Surfing: The Net, when I should be doing better things. How else would I find Cats in Kimonos? (the cats look mightily unimpressed)

Getting: Totally behind on housework. The crappy slime green 70s carpet in my rented flat is covered in lint and needs to be vacuumed.

Bookmarking: Feminist Disney and this woman's excellent art blog on tumblr

Coveting: My husband's good circulation. He is always warm. I just get colder and colder in the winter...especially my feet...

Making the most of the warmth of the other person who occupies your bed
Disliking: Having a cold. Cough, Splutter, Sneeze.

Opening: A bag of sweet potato chips and then almost eating the entire bag in one sitting. Ugh.

Giggling: There is always time for a good giggle. Things that have made me giggle recently are:
  • My husband being loved up by a sausage dog in the park while doing some press-ups. Apparently the tiny dog came up and started enthusiastically nuzzling his ear.
  • Brian Blessed delivering a baby. In the 1960s. In Richmond Park. Probably the most frightening birth story ever. But give the man an 'A' for effort and enthusiasm.
  • My boss sending me this photo of her kitten sleeping in the most awkward sleep position:

The 'draping myself over a cliff' sleep position
Feeling: Tired.Very tired. As usual. Better get that 8 hours sleep!

Snacking: On Avocado Hummus. Absolutely amazing. God bless the Chickpea and it's friend the shapely Avocado...

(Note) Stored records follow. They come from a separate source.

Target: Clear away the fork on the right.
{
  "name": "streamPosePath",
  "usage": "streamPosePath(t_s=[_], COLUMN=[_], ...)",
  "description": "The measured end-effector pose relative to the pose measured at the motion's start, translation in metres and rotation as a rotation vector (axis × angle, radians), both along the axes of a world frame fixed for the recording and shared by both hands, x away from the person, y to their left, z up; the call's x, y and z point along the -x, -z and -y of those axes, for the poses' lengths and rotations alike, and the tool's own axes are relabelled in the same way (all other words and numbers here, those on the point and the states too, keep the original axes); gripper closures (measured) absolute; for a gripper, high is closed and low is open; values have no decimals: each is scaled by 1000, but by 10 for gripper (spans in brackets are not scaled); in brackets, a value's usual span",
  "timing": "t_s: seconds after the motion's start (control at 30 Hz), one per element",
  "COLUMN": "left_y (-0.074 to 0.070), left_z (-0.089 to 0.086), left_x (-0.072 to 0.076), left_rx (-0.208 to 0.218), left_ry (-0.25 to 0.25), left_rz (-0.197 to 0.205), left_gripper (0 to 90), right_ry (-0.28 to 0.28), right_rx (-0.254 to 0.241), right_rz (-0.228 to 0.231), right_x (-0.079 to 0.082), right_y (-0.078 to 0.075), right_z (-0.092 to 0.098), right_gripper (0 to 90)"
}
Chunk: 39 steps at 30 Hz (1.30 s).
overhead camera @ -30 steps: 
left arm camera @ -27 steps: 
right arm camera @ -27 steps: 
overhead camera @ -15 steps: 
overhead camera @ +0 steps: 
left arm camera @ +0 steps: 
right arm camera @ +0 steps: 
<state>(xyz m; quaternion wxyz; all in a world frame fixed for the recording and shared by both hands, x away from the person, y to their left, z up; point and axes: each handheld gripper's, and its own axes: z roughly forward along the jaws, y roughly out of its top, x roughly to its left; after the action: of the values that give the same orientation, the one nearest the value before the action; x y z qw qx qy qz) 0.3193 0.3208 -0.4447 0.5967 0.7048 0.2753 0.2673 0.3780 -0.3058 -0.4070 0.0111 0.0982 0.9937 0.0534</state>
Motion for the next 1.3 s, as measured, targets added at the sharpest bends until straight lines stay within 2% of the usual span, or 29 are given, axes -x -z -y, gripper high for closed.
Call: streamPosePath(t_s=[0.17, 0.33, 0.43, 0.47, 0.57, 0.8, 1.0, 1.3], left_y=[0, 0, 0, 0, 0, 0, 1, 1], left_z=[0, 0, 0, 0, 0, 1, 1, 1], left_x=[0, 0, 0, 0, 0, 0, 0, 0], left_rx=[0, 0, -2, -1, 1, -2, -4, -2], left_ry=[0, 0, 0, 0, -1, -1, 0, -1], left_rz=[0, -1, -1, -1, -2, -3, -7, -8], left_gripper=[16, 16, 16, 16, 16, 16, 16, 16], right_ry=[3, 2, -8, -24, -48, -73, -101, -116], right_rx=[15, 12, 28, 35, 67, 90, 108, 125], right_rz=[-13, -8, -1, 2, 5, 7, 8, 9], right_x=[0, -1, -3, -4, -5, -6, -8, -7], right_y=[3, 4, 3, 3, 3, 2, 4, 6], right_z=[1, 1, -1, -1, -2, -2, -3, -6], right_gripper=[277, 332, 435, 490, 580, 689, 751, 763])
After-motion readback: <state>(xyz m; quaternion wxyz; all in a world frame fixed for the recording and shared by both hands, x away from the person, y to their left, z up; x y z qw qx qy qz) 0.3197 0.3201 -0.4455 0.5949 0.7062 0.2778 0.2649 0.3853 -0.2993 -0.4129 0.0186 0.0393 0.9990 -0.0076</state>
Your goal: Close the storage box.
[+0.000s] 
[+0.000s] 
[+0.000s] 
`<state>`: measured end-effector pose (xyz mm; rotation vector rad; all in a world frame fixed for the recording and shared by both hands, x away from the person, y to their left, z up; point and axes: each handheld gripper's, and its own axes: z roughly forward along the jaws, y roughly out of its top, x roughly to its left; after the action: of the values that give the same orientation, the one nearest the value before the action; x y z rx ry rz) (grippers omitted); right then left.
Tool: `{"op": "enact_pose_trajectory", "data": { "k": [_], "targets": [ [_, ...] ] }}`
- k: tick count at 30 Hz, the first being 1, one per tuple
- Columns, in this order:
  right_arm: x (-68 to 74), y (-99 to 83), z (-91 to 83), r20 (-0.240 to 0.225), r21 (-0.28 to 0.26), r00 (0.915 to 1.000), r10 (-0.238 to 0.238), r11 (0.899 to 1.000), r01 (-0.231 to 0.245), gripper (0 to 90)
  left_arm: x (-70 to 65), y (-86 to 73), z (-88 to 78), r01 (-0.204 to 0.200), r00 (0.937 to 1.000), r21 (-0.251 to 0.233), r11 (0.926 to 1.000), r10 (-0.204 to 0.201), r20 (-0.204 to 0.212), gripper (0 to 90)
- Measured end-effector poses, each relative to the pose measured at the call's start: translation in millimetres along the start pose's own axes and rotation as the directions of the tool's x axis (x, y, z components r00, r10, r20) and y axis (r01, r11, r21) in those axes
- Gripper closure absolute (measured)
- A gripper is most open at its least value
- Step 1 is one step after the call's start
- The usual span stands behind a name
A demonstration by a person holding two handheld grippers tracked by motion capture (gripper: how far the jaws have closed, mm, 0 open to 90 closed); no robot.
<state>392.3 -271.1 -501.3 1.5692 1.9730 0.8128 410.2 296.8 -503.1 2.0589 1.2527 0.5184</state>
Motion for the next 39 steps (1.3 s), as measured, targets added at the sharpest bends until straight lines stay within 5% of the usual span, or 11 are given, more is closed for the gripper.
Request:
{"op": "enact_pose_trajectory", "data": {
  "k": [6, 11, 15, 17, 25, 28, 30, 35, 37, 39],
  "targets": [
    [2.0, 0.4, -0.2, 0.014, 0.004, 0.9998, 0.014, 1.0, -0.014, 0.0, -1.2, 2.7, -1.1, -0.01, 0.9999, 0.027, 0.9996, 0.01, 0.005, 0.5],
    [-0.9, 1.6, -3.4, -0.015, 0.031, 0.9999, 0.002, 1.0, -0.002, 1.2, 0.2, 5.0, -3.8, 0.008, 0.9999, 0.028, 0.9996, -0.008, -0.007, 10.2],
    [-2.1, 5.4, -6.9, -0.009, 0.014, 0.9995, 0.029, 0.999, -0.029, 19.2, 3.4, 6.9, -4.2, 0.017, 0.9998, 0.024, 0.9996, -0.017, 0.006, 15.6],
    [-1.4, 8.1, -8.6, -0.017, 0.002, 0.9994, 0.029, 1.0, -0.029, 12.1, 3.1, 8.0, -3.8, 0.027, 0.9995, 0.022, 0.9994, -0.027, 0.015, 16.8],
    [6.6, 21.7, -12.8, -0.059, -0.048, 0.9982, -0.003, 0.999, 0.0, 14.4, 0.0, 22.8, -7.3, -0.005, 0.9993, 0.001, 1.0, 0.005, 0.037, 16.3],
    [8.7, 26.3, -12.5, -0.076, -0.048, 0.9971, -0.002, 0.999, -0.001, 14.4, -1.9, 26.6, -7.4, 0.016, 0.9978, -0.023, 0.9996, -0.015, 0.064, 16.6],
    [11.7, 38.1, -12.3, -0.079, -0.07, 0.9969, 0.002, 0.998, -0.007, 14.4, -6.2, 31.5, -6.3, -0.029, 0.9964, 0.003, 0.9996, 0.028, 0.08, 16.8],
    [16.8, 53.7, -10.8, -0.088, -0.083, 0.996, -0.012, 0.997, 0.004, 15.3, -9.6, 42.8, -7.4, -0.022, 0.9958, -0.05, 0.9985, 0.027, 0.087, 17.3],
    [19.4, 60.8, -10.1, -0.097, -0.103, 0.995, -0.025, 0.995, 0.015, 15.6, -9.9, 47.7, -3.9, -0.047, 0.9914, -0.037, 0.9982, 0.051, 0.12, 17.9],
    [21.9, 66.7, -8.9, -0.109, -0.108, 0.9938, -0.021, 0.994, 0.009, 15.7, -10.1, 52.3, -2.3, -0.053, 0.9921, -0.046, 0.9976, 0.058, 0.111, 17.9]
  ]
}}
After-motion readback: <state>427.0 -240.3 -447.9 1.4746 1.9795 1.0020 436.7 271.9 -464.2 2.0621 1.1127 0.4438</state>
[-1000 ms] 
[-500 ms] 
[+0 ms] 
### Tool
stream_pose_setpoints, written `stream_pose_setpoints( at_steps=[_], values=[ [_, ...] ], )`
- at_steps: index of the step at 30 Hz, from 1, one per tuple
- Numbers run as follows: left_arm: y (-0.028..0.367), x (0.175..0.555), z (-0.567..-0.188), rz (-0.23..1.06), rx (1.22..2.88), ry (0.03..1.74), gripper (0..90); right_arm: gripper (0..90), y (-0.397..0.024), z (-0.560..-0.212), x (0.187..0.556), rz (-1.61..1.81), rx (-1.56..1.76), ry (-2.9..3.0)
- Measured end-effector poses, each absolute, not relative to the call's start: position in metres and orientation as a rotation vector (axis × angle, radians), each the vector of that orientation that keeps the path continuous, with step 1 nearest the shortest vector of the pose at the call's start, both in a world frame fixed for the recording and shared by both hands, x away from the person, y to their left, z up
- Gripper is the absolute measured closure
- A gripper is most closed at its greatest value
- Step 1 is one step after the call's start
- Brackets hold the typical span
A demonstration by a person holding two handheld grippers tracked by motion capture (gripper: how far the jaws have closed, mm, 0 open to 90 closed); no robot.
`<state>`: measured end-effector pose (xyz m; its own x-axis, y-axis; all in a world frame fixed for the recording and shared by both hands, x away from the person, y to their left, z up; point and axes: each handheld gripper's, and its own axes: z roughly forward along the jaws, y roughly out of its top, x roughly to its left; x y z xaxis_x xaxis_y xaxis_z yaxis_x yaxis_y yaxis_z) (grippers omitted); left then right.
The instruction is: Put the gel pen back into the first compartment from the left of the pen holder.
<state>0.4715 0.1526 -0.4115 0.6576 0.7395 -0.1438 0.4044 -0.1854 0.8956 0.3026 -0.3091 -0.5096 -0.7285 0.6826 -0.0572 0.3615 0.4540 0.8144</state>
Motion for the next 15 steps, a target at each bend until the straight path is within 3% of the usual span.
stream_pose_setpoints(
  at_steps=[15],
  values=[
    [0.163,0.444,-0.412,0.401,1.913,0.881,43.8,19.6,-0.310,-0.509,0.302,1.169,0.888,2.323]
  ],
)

Helping: To write summaries for over 40 hours of recordings for an Oral History Archive for a London university. An Epic amount to do! WHEN will I FIND the TIME?! Eeeeeeeeeeeeeeek!

Planning: On taking the train more, rather than the Underground. On the train I can look out of the window and feel exactly like this:

I am on an adventure!
Hearing: The Friday Night Comedy Podcast from the BBC (The News Quiz) - literally the most funny radio programme on the radio at the moment. For their take on new Labour Party leader, Jeremy Corbyn listen here. I listen to it every Friday on my iPhone without fail and sometimes I even listen to it again on my way to work on Monday morning to make myself feel more cheerful about the start of another working week.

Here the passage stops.